# Tissot Tissonic F300



## Silver Hawk (Dec 2, 2003)

This one arrived from Roy today







What a dial!









My hummer collection is expanding started ...














Thanks Roy!










Cheers

Paul


----------



## pg tips (May 16, 2003)

very nice that Paul.

Thanks to Roy I seem to be growing my timex electric collection.


----------



## Roy (Feb 23, 2003)

Your Welcome, I bought it for myself to wear and never did.


----------



## 036 (Feb 27, 2003)

> I bought it for myself to wear and never did


And there was I thinking it was for your personal collection Roy









Congratulations, Paul. Nice dial but just not me.

Si


----------



## Roy (Feb 23, 2003)

It was Si but since I bought the Aquanautic why would I need any other watch ?


----------



## jasonm (Nov 22, 2003)

> It was Si but since I bought the Aquanautic why would I need any other watch


For those rare times you dont want to look like a rapper..


----------



## 036 (Feb 27, 2003)

I'm sure Roy told you, Paul, but the Tissot has been recently serviced - and the dreaded date wheel had gone. Another Tissot had to go to tuning fork heaven so that yours could live.

Si


----------



## Roy (Feb 23, 2003)

Si said:


> I'm sure Roy told you, Paul, but the Tissot has been recently serviced - and the dreaded date wheel had gone. Another Tissot had to go to tuning fork heaven so that yours could live.
> 
> Si
> 
> ...


I forgot about that Si, thank you for reminding me and letting Paul know.


----------



## Silver Hawk (Dec 2, 2003)

Si said:


> I'm sure Roy told you, Paul, but the Tissot has been recently serviced - and the dreaded date wheel had gone. Another Tissot had to go to tuning fork heaven so that yours could live.
> 
> Si
> 
> ...


Thanks Si, I wasn't aware of that. Are the date wheels on these a problem then?


----------



## 036 (Feb 27, 2003)

Yes, the date wheels are a bit delicate and it is very hard to find replacements. Make sure you set it by the instructions here


----------



## Roy (Feb 23, 2003)

The date wheels are plastic, as many ESA movements were.

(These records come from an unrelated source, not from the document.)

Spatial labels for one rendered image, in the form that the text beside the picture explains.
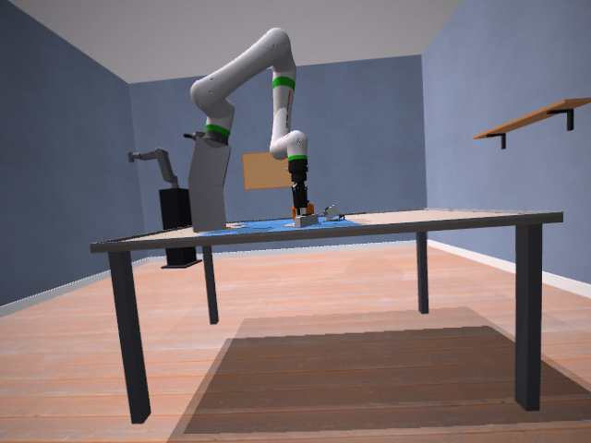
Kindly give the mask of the blue flat mat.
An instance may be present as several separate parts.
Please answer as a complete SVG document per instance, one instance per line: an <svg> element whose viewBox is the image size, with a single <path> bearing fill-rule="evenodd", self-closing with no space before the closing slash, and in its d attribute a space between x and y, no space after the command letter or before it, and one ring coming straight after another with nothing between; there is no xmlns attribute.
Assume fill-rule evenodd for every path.
<svg viewBox="0 0 591 443"><path fill-rule="evenodd" d="M319 217L319 222L315 224L311 224L301 228L284 228L284 225L295 223L293 219L291 220L277 220L277 221L252 221L252 222L243 222L233 226L241 226L246 225L235 230L222 230L222 231L213 231L210 233L201 234L198 236L204 235L218 235L218 234L232 234L232 233L259 233L259 232L273 232L273 231L286 231L286 230L300 230L300 229L314 229L314 228L328 228L328 227L342 227L342 226L356 226L362 225L353 221L344 220L344 218L340 218L339 221L324 221L327 220L326 217Z"/></svg>

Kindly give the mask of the white control panel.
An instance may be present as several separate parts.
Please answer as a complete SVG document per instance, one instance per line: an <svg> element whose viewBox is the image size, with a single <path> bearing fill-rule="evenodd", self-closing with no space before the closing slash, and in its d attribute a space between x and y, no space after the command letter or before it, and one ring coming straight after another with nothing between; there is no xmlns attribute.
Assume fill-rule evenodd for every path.
<svg viewBox="0 0 591 443"><path fill-rule="evenodd" d="M323 211L323 214L325 215L325 217L327 218L327 220L324 220L324 222L337 222L340 220L340 218L344 217L344 215L340 214L339 211L335 208L335 206L331 206L330 208L326 208ZM335 216L339 215L339 219L333 219Z"/></svg>

There is only a problem if you quick set the date when it is close to changing over ie. between 9 pm and 3 am. If you try to quick set around this time then you willl just break the teeth of the wheel.

Having said this it is the same for any quick set movement.


----------



## Silver Hawk (Dec 2, 2003)

Thanks Roy...that is what I thought....it's no worse than any other plastic date wheel...

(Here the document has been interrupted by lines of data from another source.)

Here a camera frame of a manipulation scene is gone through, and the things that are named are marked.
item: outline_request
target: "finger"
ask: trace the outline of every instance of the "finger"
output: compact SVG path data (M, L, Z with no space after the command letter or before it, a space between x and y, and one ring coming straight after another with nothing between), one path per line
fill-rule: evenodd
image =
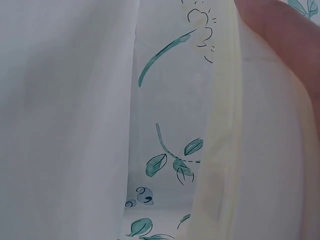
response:
M244 22L263 37L320 99L320 28L279 0L234 0Z

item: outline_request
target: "sheer white curtain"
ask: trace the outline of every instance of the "sheer white curtain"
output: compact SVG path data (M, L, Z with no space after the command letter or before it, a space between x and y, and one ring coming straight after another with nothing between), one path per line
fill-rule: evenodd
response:
M138 6L1 1L1 239L117 239Z

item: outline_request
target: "teal stem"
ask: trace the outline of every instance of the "teal stem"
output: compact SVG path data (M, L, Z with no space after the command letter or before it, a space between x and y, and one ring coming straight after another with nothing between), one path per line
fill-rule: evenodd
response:
M170 155L171 157L173 157L174 159L178 159L178 160L181 160L181 161L187 162L187 163L197 163L197 164L199 164L199 163L201 162L201 161L184 160L184 159L181 159L180 157L174 155L172 152L170 152L170 151L168 150L168 148L166 147L166 145L164 144L164 141L162 140L162 136L161 136L161 131L160 131L159 124L156 123L156 124L155 124L155 127L156 127L156 132L157 132L157 134L158 134L158 138L159 138L159 142L160 142L160 144L161 144L161 147L163 148L163 150L164 150L167 154L169 154L169 155Z
M141 87L142 81L144 80L145 75L147 74L147 72L150 69L150 67L155 63L155 61L158 58L160 58L163 54L168 52L170 49L172 49L173 47L175 47L175 46L177 46L177 45L179 45L181 43L185 43L191 37L191 33L193 33L195 30L192 30L192 31L188 32L187 34L184 34L184 35L178 37L176 40L173 40L164 49L162 49L160 52L158 52L156 55L154 55L148 61L148 63L143 68L143 70L141 72L141 75L139 77L139 81L138 81L139 82L139 87Z

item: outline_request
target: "teal leaf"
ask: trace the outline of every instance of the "teal leaf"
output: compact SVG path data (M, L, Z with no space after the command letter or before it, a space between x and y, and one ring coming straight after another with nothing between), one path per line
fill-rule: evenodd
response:
M149 188L141 186L141 187L138 187L135 191L138 193L136 199L140 203L143 203L144 205L154 204L153 193Z
M176 177L182 185L186 181L186 176L192 177L192 182L195 180L195 174L180 159L173 161L173 169L176 171Z
M153 228L153 223L151 219L147 217L141 218L131 223L131 233L127 234L126 236L128 237L145 236L151 232L152 228Z
M190 218L190 216L191 216L191 214L185 215L185 216L180 220L180 223L179 223L179 225L178 225L178 227L177 227L176 229L179 229L180 225L181 225L184 221L188 220L188 219Z
M296 9L303 16L308 15L304 6L302 6L302 4L298 0L288 0L288 4L294 9Z
M146 163L145 174L149 177L153 177L158 171L160 171L167 163L167 154L160 154L151 158Z
M156 234L153 236L141 236L139 239L142 240L171 240L175 239L173 236L166 235L166 234Z
M309 18L311 18L313 15L316 15L319 12L316 0L307 0L307 5L309 11Z
M200 138L193 140L192 142L188 143L187 146L184 148L184 155L191 155L201 149L204 145L204 141Z
M125 206L126 206L127 208L133 208L133 207L135 207L136 205L137 205L137 201L134 200L134 199L130 199L130 200L128 200L128 201L125 202Z

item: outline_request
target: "teal vine pattern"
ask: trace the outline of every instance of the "teal vine pattern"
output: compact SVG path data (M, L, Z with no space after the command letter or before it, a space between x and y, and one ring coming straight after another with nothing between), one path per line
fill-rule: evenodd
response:
M144 80L144 77L146 75L146 73L148 72L148 70L150 69L150 67L155 63L156 60L158 60L163 54L165 54L166 52L168 52L170 49L172 49L173 47L181 44L181 43L185 43L186 41L188 41L188 39L191 37L191 34L195 31L196 29L178 37L176 40L172 41L171 43L169 43L164 49L162 49L161 51L159 51L156 55L154 55L149 61L148 63L145 65L145 67L143 68L141 75L139 77L139 87L141 87L142 85L142 81Z
M142 203L148 206L154 204L154 201L153 201L154 194L149 188L140 186L135 191L137 192L136 199L139 203ZM137 201L135 199L130 199L125 202L125 206L127 208L134 208L137 205Z
M187 214L187 215L185 215L185 216L180 220L180 223L179 223L179 225L178 225L178 227L177 227L176 229L178 230L179 227L180 227L180 225L181 225L183 222L185 222L186 220L188 220L190 217L191 217L191 214L190 214L190 213Z
M171 151L169 151L169 149L166 147L163 141L159 124L156 123L155 127L156 127L156 132L157 132L160 145L165 153L154 156L146 163L145 174L148 177L153 177L157 172L159 172L167 164L168 155L169 155L170 157L174 158L172 167L176 172L176 177L179 180L179 182L182 185L185 185L184 182L186 181L186 177L191 177L192 178L191 182L193 182L195 180L195 174L185 163L199 164L201 161L185 160L173 154ZM191 141L185 146L184 155L188 156L199 151L203 147L203 145L204 145L204 141L200 138L197 138Z
M172 240L173 236L167 234L155 234L147 236L153 229L153 222L150 218L144 217L135 220L131 223L130 234L126 234L128 237L139 236L141 240Z
M214 48L215 46L209 43L207 43L208 40L210 40L213 36L213 29L208 25L209 23L217 23L216 17L210 17L210 11L211 8L208 9L207 11L201 11L198 9L199 7L197 6L197 1L194 1L194 6L192 7L191 10L189 10L186 14L186 19L190 24L193 24L194 22L196 22L197 20L199 20L199 16L201 16L202 19L204 19L204 25L203 26L192 26L193 30L189 31L186 34L183 34L182 36L179 36L178 38L176 38L175 40L173 40L172 42L170 42L166 47L164 47L162 50L160 50L157 54L155 54L148 62L147 64L144 66L139 79L138 79L138 85L139 87L142 86L143 80L147 74L147 72L149 71L149 69L151 68L151 66L162 56L164 55L166 52L168 52L169 50L171 50L172 48L174 48L175 46L185 43L186 41L188 41L191 38L191 35L196 32L197 30L205 30L206 34L205 36L202 38L201 43L200 44L196 44L197 48L206 48L207 46L209 46L210 50L208 50L206 52L206 54L204 55L204 59L209 62L209 63L213 63L213 60L211 60L211 54L214 53Z
M306 16L309 20L312 16L318 14L319 8L316 0L307 0L307 10L298 0L287 0L288 4L296 9L301 15Z

I didn't notice anything special when I swopped over George's (ESL) movement in his Tissonic here.

Didn't realise I'd own a Tissonic of my own a few weeks later


----------



## JoT (Aug 12, 2003)

The same movement as the Omega f300 then?


----------



## Roy (Feb 23, 2003)

JoT said:


> The same movement as the Omega f300 then?
> 
> 
> 
> ...


Yes it is.


----------



## JoT (Aug 12, 2003)

Roy said:


> JoT said:
> 
> 
> > The same movement as the Omega f300 then?
> ...


I found the hummer thing a bit scary







never had the confidence to wear them


----------



## ESL (Jan 27, 2004)

Lovely one that Paul, liked it the first time I saw it.

Addictive these "hummers" aren't they.


----------



## Silver Hawk (Dec 2, 2003)

Roy said:


> JoT said:
> 
> 
> > The same movement as the Omega f300 then?
> ...


John,

Here is my other F300 hummer...an Omega...same ESA movement as the Tissot.

Was this yours once George?


















Cheers

Paul


----------



## Guest (Feb 27, 2005)

JoT said:


> Roy said:
> 
> 
> > JoT said:
> ...


They are alright if they are going OK John. Like anything I suppose.

I have never had the courage to buy an Omega Speedsonic, the tuning fork Speedmaster.









Lets face it they are all a minimum of 30 years old now.

AFAIK the date discs for the F300's are unobtainable now, but if they are working OK now there is no reason they shouldn't go on forever IMO.

Waiting on an IWC tuning fork as we speak.


----------



## ETCHY (Aug 3, 2004)

Nice Tissot Paul.

Hummers are cool









I'd never even heard one until recently but i'm a definite convert.

I've only got 2 right now an Omega F300 I got off Neil & the Accutron Railroad, Roy had for sale.

I must admit, i'm hooked !

Dave


----------



## Paul (Mar 2, 2003)

Hi all,

Along with a lot of other watches a tuning fork is a must have in your collection, uninqueness and the fact that no one makes one anymore are two good reasons.

The Tissot is certainley a nice one compared to some of the "quirky" Omega Seamasters.

Paul D


----------



## ESL (Jan 27, 2004)

That one was mine Paul - as always, one of the one's that you wish you had kept when you see someone else's photo of it









Now that the sun is out a bit more often, I must get some better photos of the Tissot done.


----------



## 036 (Feb 27, 2003)

Did IWC make their own tuning fork movement?

Were there any other designs? I think the ESA was a Bulova made under license.

Si


----------



## Guest (Feb 28, 2005)

Si said:


> Did IWC make their own tuning fork movement?
> 
> Were there any other designs? I think the ESA was a Bulova made under license.
> 
> ...


No I think the one I'm getting has the usual ESA movement, although possibly tarted up a bit.

I'll find out when I get it.

Here's a sellers pic, rose gold case.


----------



## ETCHY (Aug 3, 2004)

Cool watch Neil.

Dave


----------



## Guest (Mar 1, 2005)

ETCHY said:


> Cool watch Neil.
> 
> Dave
> 
> ...


Thanks Dave.









Just received it this morning.

Virtually mint apart from a scratch on the back caused by some ignoramus opening it.

Not the previous owner I hasten to add who had very decently made a point of pointing it out to me and enclosing a photograph.

I'm very pleased with it. It looks fantastic, the pink gold contrasting on its brown crocodile strap. Still has original fish crown and came in a really nice black leather IWC box.

A nice little buy with the dollar at a nice low value.









BTW the movement is a 12 jewel ESA with an IWC plaque and Geneva striping, so they made a bit of an effort.


----------